The book I’ve been reading for fun over the last few days could, for once, actually be described as fun: Ben Lewis, Hammer and Tickle: A History of Communism Told Through Communist Jokes (2008). Actually, it isn’t that funny, partly because analyses of humour never are (the worst research seminar I’ve ever been to was about Soviet humour, but that’s another story), partly because most Russian and Soviet anecdotes seem to be in the wry smile rather than the laugh-out-loud category. But it did make me nostalgic for some of the Brezhnev and KGB gags that were still doing the rounds in the USSR at the beginning of the nineties.

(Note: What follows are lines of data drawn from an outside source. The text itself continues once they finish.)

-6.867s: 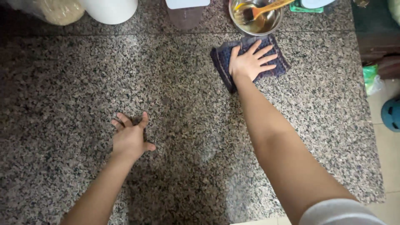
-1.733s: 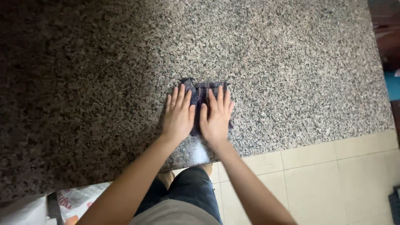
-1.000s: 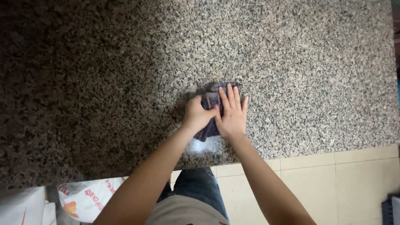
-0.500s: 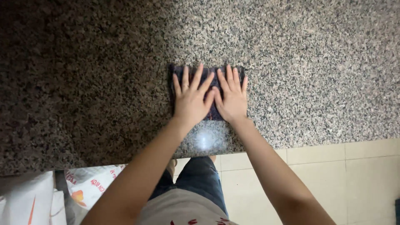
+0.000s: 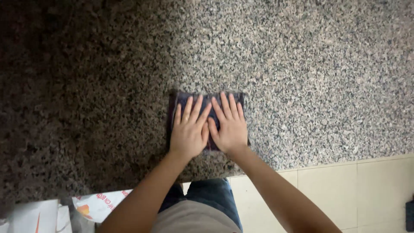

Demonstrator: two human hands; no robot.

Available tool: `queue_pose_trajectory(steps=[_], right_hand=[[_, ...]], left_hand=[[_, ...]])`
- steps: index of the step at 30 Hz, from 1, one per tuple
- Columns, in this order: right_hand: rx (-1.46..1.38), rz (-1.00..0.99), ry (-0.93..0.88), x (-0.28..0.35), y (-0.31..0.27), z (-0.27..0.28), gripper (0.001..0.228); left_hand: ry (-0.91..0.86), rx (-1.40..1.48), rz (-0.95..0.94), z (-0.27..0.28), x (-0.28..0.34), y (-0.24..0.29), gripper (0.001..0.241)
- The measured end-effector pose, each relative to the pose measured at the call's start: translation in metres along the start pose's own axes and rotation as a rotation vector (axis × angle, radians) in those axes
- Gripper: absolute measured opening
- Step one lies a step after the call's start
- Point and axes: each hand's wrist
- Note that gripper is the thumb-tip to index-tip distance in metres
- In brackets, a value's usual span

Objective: The recorder wrings out a cleaning cloth in the sink, wipes down a granite countertop, and then rinses the cloth again.

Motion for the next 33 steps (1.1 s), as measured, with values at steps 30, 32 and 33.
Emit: queue_pose_trajectory(steps=[30,32,33], right_hand=[[0.167,-0.033,0.071,-0.281,0.046,-0.018,0.062],[0.164,-0.020,0.094,-0.249,0.038,-0.021,0.063],[0.158,-0.009,0.117,-0.235,0.034,-0.022,0.063]], left_hand=[[0.126,-0.147,0.124,-0.056,-0.255,-0.109,0.060],[0.159,-0.150,0.097,-0.050,-0.225,-0.097,0.058],[0.189,-0.156,0.070,-0.046,-0.211,-0.092,0.057]])
Point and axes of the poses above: each hand's wrist, its own x-axis away from the middle knuckle, its own z-axis out of the back of the hand, y = z × x
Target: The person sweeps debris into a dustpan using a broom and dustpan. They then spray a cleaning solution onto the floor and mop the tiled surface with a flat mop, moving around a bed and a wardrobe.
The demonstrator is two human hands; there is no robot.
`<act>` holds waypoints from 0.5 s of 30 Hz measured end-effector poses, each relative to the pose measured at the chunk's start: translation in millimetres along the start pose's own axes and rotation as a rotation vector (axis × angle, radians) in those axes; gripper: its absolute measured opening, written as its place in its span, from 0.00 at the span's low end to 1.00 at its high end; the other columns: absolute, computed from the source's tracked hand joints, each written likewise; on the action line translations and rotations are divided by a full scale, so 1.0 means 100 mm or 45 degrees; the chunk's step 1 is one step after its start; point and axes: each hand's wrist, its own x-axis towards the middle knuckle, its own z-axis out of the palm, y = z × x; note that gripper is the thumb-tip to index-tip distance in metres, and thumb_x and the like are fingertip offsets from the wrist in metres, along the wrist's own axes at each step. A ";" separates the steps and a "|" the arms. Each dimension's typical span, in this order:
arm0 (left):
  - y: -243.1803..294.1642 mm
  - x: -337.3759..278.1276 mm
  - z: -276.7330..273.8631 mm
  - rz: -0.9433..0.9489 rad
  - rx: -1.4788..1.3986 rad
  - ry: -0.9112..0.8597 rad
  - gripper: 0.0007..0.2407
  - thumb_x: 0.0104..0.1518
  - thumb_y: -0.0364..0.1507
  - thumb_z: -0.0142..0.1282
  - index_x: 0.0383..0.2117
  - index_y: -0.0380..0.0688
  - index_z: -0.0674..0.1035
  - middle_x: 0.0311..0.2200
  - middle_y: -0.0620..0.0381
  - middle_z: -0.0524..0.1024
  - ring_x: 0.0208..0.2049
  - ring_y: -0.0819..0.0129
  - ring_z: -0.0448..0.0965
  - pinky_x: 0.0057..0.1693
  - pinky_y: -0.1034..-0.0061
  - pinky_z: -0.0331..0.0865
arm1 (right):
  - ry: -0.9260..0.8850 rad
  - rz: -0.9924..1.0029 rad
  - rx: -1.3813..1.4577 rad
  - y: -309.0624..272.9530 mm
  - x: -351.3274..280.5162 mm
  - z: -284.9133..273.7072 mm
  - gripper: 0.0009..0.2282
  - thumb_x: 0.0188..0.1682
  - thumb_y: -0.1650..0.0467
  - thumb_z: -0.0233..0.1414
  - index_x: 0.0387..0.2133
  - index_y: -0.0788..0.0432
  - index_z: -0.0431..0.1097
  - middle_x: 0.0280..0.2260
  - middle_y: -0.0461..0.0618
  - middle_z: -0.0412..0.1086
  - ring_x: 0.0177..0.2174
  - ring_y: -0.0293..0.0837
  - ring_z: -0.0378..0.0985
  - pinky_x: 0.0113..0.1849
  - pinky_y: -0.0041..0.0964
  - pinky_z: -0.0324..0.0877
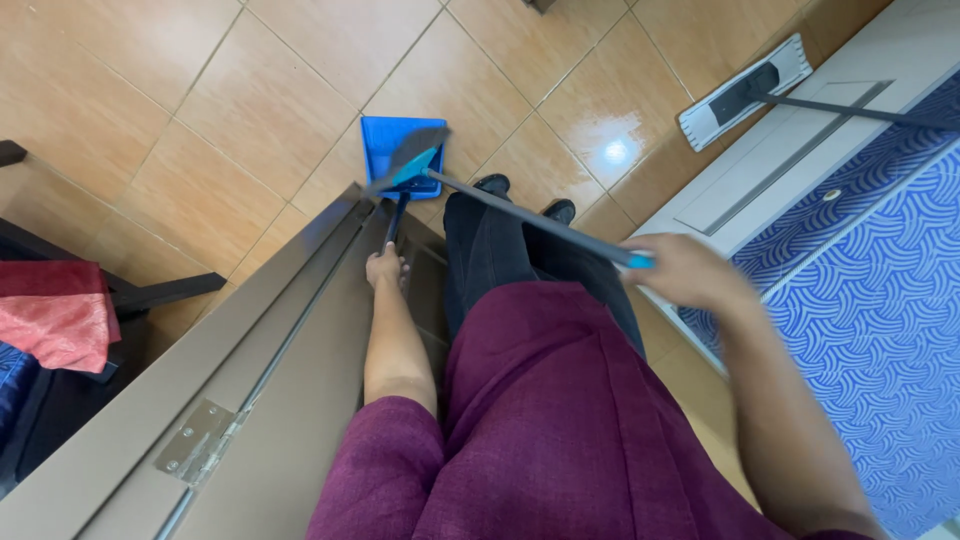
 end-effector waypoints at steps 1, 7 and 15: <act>-0.03 0.02 -0.02 -0.001 0.005 0.000 0.23 0.58 0.40 0.58 0.60 0.51 0.71 0.42 0.48 0.83 0.28 0.63 0.81 0.36 0.67 0.73 | -0.002 0.003 0.004 0.10 -0.19 -0.14 0.21 0.41 0.64 0.61 0.50 0.54 0.75 0.43 0.57 0.79 0.44 0.55 0.81 0.48 0.45 0.72; -0.19 0.23 -0.06 0.223 0.279 0.179 0.22 0.59 0.39 0.58 0.59 0.46 0.75 0.43 0.45 0.84 0.40 0.58 0.84 0.47 0.65 0.76 | 0.027 0.462 0.232 0.62 -1.03 -0.48 0.27 0.44 0.59 0.62 0.60 0.42 0.69 0.34 0.56 0.77 0.33 0.46 0.82 0.39 0.42 0.75; 0.32 -0.33 -0.15 0.435 0.660 0.263 0.20 0.58 0.41 0.57 0.57 0.54 0.78 0.51 0.45 0.79 0.53 0.50 0.78 0.57 0.59 0.71 | -0.041 0.393 0.715 0.93 -0.30 0.66 0.21 0.46 0.65 0.58 0.54 0.52 0.74 0.18 0.46 0.61 0.18 0.39 0.60 0.21 0.38 0.58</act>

Lewis’s attempt to construct a theory of communist jokes (essentially, did jokes contribute towards the collapse of communism?) is a bit feeble, and the first third of the book leaves something to be desired — I’m really not convinced that narrating the history of Stalinism through the humour of the time really does anything more that make it a bit less grim, while not really telling us much about the humour either. It works best when he just relates the history straight and intersperses it with apposite anecdotes, but often he prefers to tell the story through the role of jokes, which is not always successful. It picks up in the chapter on Nazi vs communist jokes, when the comparison of the two is quite illuminating on the differences between the ideologies and the attitudes of the German and Soviet populations to them.

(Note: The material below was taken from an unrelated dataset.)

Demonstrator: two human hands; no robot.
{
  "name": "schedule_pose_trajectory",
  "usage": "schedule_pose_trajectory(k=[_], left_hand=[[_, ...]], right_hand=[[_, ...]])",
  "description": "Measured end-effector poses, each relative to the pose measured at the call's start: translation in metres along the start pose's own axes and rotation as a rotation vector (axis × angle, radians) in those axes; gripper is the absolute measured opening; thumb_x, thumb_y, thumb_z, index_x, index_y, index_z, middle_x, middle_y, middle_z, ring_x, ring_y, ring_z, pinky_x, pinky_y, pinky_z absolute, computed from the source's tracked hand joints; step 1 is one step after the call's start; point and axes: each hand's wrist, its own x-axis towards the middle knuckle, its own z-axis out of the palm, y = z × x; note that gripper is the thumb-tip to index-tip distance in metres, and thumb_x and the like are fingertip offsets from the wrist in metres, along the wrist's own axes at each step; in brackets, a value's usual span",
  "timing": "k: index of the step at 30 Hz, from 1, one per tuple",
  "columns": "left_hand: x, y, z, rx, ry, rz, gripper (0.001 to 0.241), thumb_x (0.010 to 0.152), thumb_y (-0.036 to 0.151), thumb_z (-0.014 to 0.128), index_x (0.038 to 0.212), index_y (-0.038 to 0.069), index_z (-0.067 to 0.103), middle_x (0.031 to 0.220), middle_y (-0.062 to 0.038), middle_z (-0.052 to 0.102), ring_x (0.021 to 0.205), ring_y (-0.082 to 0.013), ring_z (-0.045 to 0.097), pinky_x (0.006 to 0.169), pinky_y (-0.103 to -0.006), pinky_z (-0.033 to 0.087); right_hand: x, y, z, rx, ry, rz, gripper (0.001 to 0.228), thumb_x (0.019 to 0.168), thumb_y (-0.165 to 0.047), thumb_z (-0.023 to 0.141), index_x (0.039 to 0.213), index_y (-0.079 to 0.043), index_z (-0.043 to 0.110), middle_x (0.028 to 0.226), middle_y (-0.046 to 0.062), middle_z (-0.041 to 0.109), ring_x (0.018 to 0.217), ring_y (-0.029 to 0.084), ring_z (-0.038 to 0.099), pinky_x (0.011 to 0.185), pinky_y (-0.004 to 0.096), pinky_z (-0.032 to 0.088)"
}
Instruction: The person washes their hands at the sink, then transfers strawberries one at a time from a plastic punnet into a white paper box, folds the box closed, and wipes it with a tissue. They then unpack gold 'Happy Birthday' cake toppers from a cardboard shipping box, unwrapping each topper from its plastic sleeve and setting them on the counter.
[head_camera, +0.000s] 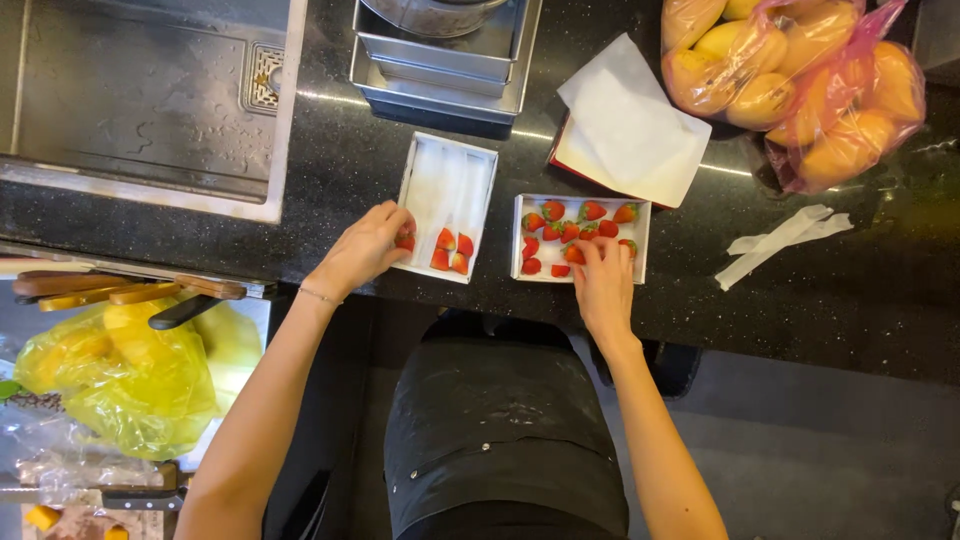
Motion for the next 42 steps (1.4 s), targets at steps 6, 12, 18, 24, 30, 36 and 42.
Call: schedule_pose_trajectory(k=[6,12,18,24,30,36,42], left_hand=[[-0.014,0.000,0.020,0.248,0.106,0.097,0.038,0.080,0.015,0.081,0.114,0.006,0.067,0.106,-0.008,0.066,0.104,-0.0287,0.058,0.092,-0.0414,0.049],[-0.020,0.058,0.005,0.252,0.510,-0.102,0.038,0.086,0.021,0.082,0.116,0.003,0.067,0.108,-0.010,0.066,0.103,-0.0294,0.058,0.091,-0.0408,0.049],[0.052,0.148,0.104,-0.370,0.483,-0.127,0.027,0.090,0.027,0.080,0.107,0.009,0.068,0.099,-0.009,0.072,0.099,-0.0304,0.063,0.086,-0.0414,0.051],[0.093,0.143,0.192,-0.030,0.501,-0.247,0.035,0.087,0.033,0.078,0.098,0.004,0.063,0.088,-0.011,0.066,0.093,-0.0325,0.060,0.081,-0.0444,0.051],[0.063,0.135,0.169,0.142,0.642,-0.125,0.010,0.089,0.010,0.061,0.097,0.004,0.062,0.109,-0.015,0.063,0.094,-0.0344,0.059,0.078,-0.0474,0.049],[-0.007,0.085,0.105,-0.108,0.524,-0.503,0.016,0.104,0.009,0.056,0.117,0.001,0.058,0.118,-0.018,0.058,0.102,-0.0377,0.061,0.082,-0.0458,0.055],[-0.011,0.053,0.106,0.177,0.460,-0.292,0.046,0.092,0.021,0.072,0.130,-0.001,0.057,0.115,-0.014,0.060,0.106,-0.0354,0.061,0.083,-0.0445,0.055]], right_hand=[[-0.010,0.015,-0.006,-0.275,-0.015,-0.010,0.024,0.092,-0.013,0.074,0.114,-0.004,0.071,0.111,0.013,0.058,0.106,0.032,0.055,0.088,0.042,0.047],[0.008,0.008,-0.004,-0.117,0.052,-0.237,0.028,0.089,-0.018,0.076,0.112,-0.003,0.073,0.115,0.011,0.062,0.104,0.030,0.056,0.090,0.042,0.046],[0.009,0.024,0.003,-0.100,0.002,-0.207,0.010,0.090,-0.014,0.075,0.091,-0.005,0.072,0.097,0.009,0.065,0.098,0.031,0.057,0.091,0.043,0.047],[0.020,0.030,0.000,-0.080,-0.092,-0.233,0.009,0.091,-0.012,0.071,0.097,-0.005,0.073,0.095,0.011,0.065,0.095,0.032,0.058,0.086,0.044,0.046],[0.053,-0.034,0.005,0.299,-0.031,-0.304,0.012,0.098,-0.010,0.068,0.108,-0.004,0.073,0.101,0.011,0.065,0.102,0.032,0.059,0.091,0.043,0.048],[0.067,-0.077,0.080,0.047,-0.176,-0.452,0.026,0.078,-0.018,0.080,0.098,-0.002,0.072,0.103,0.016,0.060,0.101,0.036,0.056,0.085,0.047,0.048],[0.050,-0.083,0.096,0.143,-0.204,-0.318,0.030,0.073,-0.015,0.084,0.097,-0.005,0.069,0.105,0.015,0.058,0.103,0.035,0.054,0.084,0.046,0.047]])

Perhaps it’s because I learned something new, but I though the second half (post-Stalin) was much more better, even if the jokes were on average weaker. When he’s dealing with the Soviet bloc, he interviews some interesting witnesses, including stand-up comedians and satirists, who give fascinating perspectives on the vicissitudes of dissidence and accommodation within the party and government. While they pretty much rescue the book, it’s still nearly sunk by Lewis’s preoccupation with his girlfriend from the former GDR. Obviously the gradual demise of their relationship is there to dramatize the clash of ideologies, but frankly, it just makes him look like an idiot. He does sort of admit that at the end, but by that time he’d long since lost my sympathy. And speaking of the end, giving a summary of the preceding 300 pages is not, in my book, a conclusion.

There were a couple of omissions. Firstly, although he gives a brief survey of satirical writers in the twenties and thirties (pp. 33-40), including Bulgakov and Zoshchenko, there’s no reference to Kharms, who, as regular readers will know, is one of my favourites. Obviously Kharms was barely published in his lifetime, but much of Bulgakov’s satirical work also remained unpublished until long after his death, so that’s not why he’s ignored here. And Kharms is important because his humour, more akin to slapstick, is so different from the sort of classic Soviet satire represented by Zoshchenko. Where does Kharms’s brand of absurdism come from, and what does that say about communism?

Second, Vovochka doesn’t make an appearance. For those of you who haven’t had the pleasure, Vovochka, a foul-mouthed kid with distinctly adult drinking, smoking and sexual habits, is a stock character of Russian jokes — you can see some examples here, though I warn you, some of them are remarkably crude. Nowadays Vovochka jokes are definitely considered political because they refer to Putin (Vovochka being a diminutive of Vladimir), but as Lewis eventually has to admit, there are no new jokes, only new contexts, and in the fag-end of the Soviet era, at least among the circles I moved in, Vovochka was Lenin, often only implicitly, but sometimes overtly, as in the following example:

Vovochka puts his hand up in class and says ‘Please miss, I don’t feel right, I need to go home’. His teacher gives him permission to leave. On his way out of the school gates he bumps into a friend who’s got a packet of cigarettes.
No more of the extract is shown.